GOAL OF THE EXERCISE: Please repeat, from the entries that follow, the lines from the one containing "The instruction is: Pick" through the one containing "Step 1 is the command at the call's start" exactly, adding nothing.

(Items from a dataset)
☆ ☆ ☆ ☆ ☆

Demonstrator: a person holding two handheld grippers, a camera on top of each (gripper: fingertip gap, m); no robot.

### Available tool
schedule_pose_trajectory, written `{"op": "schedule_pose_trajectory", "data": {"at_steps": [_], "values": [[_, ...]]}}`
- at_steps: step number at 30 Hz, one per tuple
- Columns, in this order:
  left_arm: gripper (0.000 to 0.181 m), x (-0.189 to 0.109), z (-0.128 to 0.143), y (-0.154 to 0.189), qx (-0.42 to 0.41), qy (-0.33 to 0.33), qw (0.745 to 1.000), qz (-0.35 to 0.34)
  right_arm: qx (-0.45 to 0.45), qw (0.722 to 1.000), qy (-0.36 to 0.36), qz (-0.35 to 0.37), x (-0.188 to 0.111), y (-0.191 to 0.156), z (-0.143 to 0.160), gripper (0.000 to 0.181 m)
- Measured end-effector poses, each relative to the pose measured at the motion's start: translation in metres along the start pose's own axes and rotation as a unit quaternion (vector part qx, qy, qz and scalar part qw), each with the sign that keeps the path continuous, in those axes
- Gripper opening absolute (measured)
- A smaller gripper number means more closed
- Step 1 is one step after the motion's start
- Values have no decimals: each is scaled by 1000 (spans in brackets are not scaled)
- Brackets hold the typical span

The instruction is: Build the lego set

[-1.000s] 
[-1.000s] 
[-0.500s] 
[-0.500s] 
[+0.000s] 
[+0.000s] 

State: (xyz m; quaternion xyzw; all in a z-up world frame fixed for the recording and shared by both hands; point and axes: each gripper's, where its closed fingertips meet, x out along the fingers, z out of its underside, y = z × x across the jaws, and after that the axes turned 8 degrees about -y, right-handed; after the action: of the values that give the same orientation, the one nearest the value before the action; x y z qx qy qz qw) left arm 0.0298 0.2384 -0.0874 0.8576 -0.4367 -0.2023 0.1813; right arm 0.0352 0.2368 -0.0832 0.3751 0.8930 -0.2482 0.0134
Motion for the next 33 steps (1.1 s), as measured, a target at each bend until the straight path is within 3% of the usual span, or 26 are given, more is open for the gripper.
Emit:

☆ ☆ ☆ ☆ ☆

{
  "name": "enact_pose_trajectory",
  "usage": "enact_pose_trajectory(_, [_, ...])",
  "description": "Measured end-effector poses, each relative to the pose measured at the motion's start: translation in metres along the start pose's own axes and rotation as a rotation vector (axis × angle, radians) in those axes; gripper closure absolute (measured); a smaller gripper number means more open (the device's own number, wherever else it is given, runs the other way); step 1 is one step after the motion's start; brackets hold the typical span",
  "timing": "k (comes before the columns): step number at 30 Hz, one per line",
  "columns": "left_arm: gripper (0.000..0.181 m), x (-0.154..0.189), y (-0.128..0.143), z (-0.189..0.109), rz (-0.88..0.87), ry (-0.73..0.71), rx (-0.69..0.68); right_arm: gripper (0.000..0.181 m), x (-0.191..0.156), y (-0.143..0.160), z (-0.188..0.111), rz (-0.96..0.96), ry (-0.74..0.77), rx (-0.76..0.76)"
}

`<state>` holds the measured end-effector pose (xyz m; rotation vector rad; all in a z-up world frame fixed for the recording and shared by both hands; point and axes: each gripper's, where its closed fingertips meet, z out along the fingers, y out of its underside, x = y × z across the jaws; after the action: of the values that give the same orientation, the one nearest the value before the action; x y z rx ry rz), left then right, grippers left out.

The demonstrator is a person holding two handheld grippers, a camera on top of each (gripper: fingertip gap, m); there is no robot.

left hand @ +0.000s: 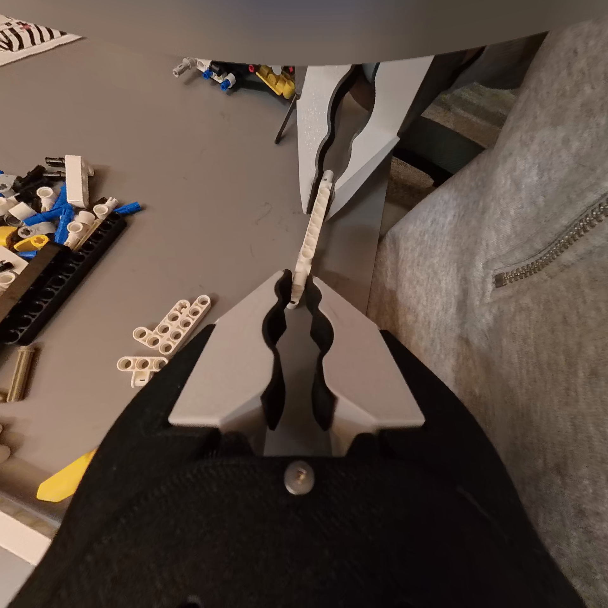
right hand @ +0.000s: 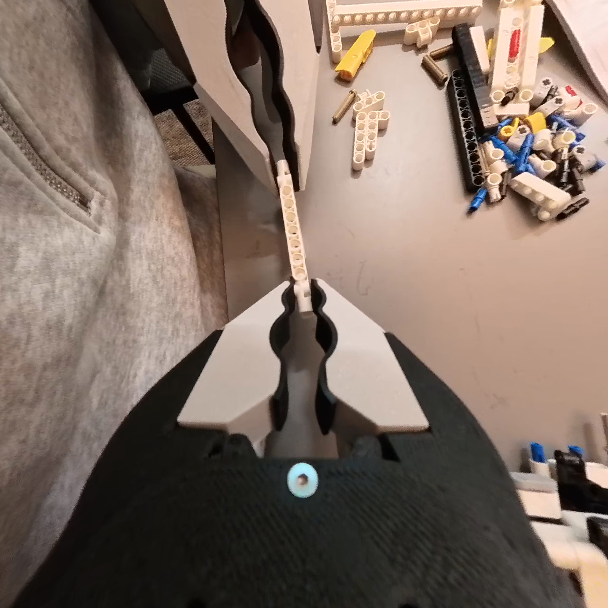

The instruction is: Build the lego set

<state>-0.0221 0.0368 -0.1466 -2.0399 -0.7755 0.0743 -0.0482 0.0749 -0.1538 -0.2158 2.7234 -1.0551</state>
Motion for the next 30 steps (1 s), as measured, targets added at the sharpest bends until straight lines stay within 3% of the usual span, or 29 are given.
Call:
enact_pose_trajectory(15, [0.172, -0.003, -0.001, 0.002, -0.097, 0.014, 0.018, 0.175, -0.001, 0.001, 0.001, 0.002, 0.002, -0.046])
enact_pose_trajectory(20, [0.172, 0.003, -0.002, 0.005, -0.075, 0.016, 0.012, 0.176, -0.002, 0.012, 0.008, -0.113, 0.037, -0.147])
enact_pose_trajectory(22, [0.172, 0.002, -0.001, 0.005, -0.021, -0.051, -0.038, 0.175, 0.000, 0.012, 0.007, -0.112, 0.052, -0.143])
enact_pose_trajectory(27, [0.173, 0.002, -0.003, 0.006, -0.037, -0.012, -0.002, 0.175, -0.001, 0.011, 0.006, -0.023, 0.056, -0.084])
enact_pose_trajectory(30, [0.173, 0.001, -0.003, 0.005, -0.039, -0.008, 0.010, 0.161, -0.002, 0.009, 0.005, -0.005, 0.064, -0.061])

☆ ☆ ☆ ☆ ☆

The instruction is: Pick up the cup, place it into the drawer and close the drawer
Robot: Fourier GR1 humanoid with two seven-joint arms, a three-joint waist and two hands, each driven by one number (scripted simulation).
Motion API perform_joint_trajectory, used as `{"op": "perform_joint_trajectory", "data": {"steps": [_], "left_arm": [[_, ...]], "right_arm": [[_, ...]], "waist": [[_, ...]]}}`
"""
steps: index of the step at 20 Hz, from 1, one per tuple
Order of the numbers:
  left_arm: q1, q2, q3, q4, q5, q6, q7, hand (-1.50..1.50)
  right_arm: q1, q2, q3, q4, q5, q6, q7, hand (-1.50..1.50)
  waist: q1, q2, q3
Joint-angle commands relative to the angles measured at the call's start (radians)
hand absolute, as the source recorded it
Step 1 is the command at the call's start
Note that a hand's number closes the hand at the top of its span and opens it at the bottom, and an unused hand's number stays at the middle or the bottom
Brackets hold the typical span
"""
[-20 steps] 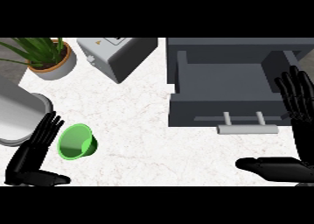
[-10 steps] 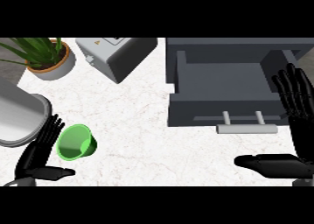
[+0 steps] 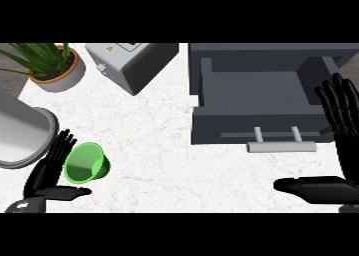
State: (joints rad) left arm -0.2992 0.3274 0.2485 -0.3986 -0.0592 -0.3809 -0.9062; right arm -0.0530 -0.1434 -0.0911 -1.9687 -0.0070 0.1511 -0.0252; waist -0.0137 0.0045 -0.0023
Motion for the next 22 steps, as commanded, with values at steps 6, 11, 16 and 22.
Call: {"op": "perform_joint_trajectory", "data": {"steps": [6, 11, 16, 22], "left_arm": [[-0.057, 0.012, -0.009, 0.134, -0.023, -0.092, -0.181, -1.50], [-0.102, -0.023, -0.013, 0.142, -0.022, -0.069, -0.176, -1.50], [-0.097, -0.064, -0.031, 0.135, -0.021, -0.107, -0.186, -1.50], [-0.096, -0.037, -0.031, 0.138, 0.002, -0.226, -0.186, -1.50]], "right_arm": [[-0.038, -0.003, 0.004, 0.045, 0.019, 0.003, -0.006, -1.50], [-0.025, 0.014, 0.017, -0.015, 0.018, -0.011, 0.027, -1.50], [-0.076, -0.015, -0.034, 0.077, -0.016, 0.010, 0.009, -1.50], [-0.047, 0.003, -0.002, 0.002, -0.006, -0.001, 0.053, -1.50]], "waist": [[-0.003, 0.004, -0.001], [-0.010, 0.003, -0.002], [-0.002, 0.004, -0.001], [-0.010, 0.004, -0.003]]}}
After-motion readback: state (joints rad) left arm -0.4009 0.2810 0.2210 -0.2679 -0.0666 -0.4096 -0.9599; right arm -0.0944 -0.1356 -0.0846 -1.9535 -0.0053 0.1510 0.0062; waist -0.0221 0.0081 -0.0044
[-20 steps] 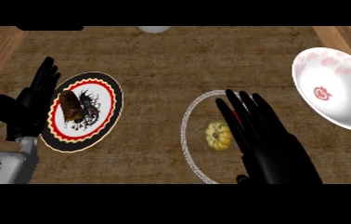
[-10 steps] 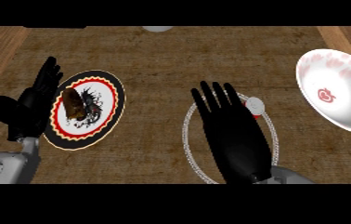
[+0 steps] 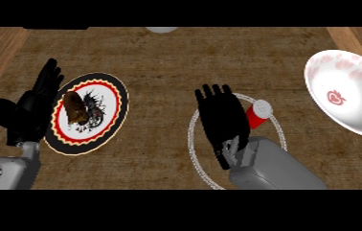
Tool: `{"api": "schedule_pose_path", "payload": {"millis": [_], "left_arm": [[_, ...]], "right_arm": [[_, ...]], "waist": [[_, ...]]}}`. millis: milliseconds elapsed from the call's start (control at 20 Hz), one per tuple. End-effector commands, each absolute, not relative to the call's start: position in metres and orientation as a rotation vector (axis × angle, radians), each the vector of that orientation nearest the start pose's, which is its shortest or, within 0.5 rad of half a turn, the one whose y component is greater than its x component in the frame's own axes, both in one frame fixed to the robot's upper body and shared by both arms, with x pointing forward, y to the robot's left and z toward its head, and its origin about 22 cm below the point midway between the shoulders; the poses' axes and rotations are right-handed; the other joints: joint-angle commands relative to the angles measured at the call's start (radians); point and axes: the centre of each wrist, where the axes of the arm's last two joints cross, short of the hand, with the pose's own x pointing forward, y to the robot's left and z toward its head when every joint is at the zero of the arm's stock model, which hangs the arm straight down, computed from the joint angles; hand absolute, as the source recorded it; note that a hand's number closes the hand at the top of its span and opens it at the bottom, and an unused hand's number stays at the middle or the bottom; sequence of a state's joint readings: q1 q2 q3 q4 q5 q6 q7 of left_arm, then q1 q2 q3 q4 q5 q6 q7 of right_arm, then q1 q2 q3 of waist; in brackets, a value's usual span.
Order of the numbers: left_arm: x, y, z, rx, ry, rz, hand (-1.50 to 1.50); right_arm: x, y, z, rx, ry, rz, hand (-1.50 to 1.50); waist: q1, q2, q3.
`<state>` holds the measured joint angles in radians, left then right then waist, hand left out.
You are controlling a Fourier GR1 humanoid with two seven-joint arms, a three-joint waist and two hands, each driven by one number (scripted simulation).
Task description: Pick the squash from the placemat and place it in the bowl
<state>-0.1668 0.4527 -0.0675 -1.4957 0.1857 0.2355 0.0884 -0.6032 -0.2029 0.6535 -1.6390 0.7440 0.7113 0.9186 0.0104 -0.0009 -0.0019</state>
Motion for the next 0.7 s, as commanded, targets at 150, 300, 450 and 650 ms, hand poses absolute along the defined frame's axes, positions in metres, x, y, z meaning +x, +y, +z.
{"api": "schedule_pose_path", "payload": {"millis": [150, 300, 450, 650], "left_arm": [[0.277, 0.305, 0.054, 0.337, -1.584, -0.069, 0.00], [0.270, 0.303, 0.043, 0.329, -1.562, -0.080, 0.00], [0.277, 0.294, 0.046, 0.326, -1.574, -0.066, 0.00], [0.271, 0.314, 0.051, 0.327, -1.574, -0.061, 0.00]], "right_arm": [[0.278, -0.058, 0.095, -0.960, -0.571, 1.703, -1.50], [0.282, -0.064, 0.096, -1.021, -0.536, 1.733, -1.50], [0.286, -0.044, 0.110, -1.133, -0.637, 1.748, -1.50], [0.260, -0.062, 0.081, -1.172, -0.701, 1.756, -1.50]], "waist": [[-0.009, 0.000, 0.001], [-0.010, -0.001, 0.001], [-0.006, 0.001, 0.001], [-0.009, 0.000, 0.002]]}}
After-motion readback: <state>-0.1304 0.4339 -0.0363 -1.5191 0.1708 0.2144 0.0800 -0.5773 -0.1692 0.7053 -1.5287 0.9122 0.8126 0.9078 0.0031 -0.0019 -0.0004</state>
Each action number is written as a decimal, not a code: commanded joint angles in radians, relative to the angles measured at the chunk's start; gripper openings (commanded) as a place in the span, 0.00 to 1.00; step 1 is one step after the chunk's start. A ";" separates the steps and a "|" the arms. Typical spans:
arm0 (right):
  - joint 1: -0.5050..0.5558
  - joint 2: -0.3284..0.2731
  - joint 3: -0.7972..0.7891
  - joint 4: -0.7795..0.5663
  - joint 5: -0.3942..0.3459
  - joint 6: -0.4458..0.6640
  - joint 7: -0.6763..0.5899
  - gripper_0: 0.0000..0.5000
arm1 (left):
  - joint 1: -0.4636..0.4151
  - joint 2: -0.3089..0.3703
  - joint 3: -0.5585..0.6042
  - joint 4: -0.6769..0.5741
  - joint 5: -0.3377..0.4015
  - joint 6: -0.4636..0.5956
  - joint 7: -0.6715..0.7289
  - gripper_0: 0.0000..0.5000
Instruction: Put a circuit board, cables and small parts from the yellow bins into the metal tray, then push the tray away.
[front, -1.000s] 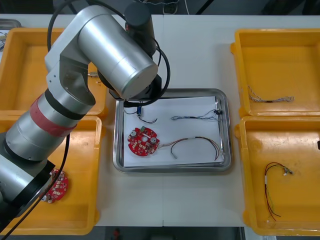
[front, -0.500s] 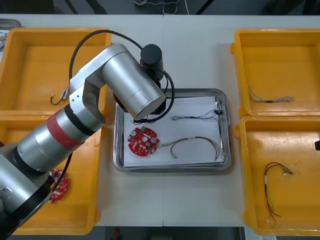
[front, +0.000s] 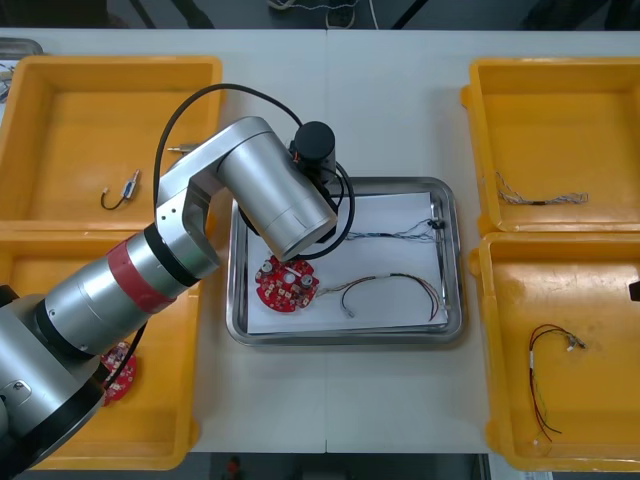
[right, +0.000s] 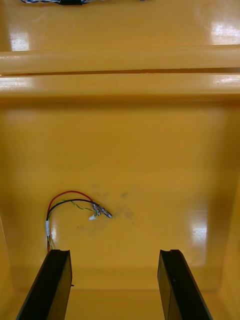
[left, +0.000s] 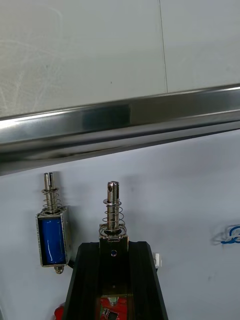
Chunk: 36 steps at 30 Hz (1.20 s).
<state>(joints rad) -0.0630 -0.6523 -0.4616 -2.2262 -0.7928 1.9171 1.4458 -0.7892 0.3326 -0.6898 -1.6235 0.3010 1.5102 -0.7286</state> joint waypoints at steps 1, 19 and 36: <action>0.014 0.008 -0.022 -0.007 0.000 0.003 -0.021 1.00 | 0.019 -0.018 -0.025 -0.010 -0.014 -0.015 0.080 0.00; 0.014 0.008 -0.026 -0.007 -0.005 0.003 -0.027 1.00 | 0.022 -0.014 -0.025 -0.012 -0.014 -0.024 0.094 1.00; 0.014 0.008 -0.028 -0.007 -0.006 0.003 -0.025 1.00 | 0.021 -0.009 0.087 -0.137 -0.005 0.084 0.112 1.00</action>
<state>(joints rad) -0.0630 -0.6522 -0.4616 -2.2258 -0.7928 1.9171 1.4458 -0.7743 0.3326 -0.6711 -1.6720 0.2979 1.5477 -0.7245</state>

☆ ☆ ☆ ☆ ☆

EXERCISE RESULT:
The instruction is: Pick up the cup, place it into the drawer and close the drawer
Robot: Fourier GR1 humanoid with two seven-joint arms, a three-joint waist and two hands, each driven by one number (scripted simulation).
Motion API perform_joint_trajectory, used as `{"op": "perform_joint_trajectory", "data": {"steps": [_], "left_arm": [[_, ...]], "right_arm": [[_, ...]], "waist": [[_, ...]]}}`
"""
steps: index of the step at 20 Hz, from 1, one per tuple
Order of the numbers:
  left_arm: q1, q2, q3, q4, q5, q6, q7, hand (-1.50..1.50)
  right_arm: q1, q2, q3, q4, q5, q6, q7, hand (-1.50..1.50)
  waist: q1, q2, q3
Joint-angle commands relative to the angles measured at the call's start (radians)
hand absolute, as the source recorded it
Step 1 is the command at the call's start

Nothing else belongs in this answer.